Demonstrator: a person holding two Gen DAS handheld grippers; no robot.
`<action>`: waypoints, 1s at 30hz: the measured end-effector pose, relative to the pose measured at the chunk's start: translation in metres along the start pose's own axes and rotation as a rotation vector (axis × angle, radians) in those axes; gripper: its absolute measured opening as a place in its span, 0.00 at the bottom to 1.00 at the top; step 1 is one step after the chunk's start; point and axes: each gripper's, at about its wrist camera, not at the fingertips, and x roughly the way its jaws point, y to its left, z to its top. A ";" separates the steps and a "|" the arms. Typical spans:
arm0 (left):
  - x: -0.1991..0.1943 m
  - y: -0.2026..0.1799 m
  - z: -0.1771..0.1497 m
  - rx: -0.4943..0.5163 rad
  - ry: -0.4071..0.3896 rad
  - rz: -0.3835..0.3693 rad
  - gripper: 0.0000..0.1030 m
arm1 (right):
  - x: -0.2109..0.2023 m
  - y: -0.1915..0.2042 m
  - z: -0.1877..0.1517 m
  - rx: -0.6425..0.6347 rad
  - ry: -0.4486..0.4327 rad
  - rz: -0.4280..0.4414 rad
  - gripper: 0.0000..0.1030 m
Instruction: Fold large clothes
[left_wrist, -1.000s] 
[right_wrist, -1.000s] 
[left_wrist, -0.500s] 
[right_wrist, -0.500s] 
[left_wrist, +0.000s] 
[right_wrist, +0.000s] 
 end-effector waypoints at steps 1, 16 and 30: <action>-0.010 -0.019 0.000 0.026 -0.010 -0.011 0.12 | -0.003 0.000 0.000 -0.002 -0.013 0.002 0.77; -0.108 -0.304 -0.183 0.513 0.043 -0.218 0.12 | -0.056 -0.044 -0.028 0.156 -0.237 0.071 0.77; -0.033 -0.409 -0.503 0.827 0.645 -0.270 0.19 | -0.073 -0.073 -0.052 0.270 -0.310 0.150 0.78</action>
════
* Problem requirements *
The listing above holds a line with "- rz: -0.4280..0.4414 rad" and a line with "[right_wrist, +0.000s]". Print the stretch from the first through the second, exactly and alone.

* Answer to this task *
  - rz: -0.4280..0.4414 rad
  - gripper: 0.0000..0.1030 m
Instruction: Fold large clothes
[left_wrist, -1.000s] 
[right_wrist, -1.000s] 
[left_wrist, -0.500s] 
[right_wrist, -0.500s] 
[left_wrist, +0.000s] 
[right_wrist, +0.000s] 

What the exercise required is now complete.